**Work order:** What lines of the listing include the string "bottom"? Show them all.
BEGIN
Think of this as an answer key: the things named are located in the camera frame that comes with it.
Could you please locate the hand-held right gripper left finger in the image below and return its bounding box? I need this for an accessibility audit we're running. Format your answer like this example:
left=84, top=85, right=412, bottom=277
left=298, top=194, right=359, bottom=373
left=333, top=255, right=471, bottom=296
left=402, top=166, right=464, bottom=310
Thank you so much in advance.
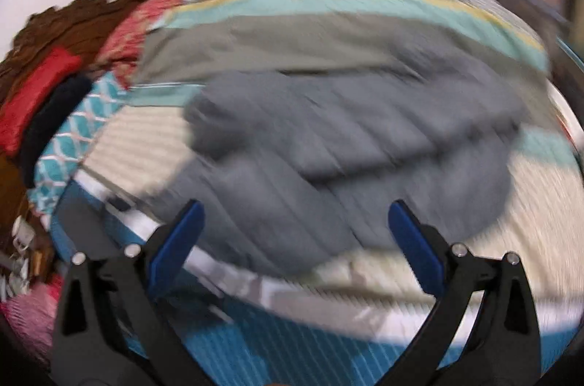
END
**Written response:**
left=84, top=85, right=412, bottom=277
left=298, top=194, right=359, bottom=373
left=333, top=255, right=471, bottom=296
left=402, top=166, right=464, bottom=310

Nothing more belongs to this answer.